ACTIVITY => The data follows this line. Copy verbatim the line with "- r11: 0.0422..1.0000" and each line after it to the end.

--- START ---

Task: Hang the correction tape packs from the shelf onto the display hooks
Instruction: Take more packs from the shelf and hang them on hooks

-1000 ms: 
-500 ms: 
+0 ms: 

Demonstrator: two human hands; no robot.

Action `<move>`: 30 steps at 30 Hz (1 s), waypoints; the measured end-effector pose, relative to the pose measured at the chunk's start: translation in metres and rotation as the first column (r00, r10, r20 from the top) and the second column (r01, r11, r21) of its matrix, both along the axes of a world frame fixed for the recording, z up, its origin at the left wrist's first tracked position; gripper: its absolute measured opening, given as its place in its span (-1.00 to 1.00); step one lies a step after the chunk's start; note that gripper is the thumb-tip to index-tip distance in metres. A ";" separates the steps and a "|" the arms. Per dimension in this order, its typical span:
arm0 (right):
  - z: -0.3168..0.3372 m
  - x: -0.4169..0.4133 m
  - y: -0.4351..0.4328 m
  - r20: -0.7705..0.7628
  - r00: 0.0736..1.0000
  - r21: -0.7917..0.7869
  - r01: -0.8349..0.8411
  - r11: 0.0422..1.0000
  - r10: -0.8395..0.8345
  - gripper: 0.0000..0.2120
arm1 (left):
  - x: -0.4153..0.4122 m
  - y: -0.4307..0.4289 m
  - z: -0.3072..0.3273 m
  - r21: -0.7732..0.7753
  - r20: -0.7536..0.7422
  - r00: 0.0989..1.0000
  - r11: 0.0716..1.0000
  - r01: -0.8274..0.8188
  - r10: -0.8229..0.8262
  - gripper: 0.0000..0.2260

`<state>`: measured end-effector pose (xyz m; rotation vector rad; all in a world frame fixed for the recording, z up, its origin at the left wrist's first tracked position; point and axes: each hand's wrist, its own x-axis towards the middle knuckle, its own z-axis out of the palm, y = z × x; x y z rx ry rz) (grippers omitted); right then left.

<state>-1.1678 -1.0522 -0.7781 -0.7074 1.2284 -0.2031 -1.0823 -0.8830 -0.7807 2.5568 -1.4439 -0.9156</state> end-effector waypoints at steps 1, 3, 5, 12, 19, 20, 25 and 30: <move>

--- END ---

SOLUTION TO THE EXERCISE =>
  - r11: 0.0422..1.0000
  - r10: -0.8395..0.8345
  - gripper: 0.0000..0.2120
arm1 (left):
  - x: -0.4153..0.4122 m
  - y: -0.4307..0.4289 m
  - z: -0.3072..0.3273 m
  - r21: -0.7732..0.7753
  - r20: -0.7536..0.7422
  - r00: 0.0989..1.0000
  - r11: 0.0716..1.0000
  - r01: -0.8274..0.8188
  - r10: -0.8229..0.8262
  - gripper: 0.0000..0.2260

`<state>`: measured end-effector pose (xyz m; rotation vector rad; all in a world frame fixed for the recording, z up, its origin at the left wrist's first tracked position; point and axes: each hand's wrist, its own x-axis towards the middle knuckle, its own z-axis out of the palm, y = z × x; x y z rx ry rz) (grippers omitted); right then left.

<state>-1.1678 -1.0522 -0.7781 -0.7074 1.2284 -0.2031 -1.0823 -0.8830 -0.7807 2.5568 -1.4439 -0.9156</state> end-effector waypoints at steps 1, 3, 5, 12, 19, 20, 25 and 30: <move>

With this, the exercise has been completed.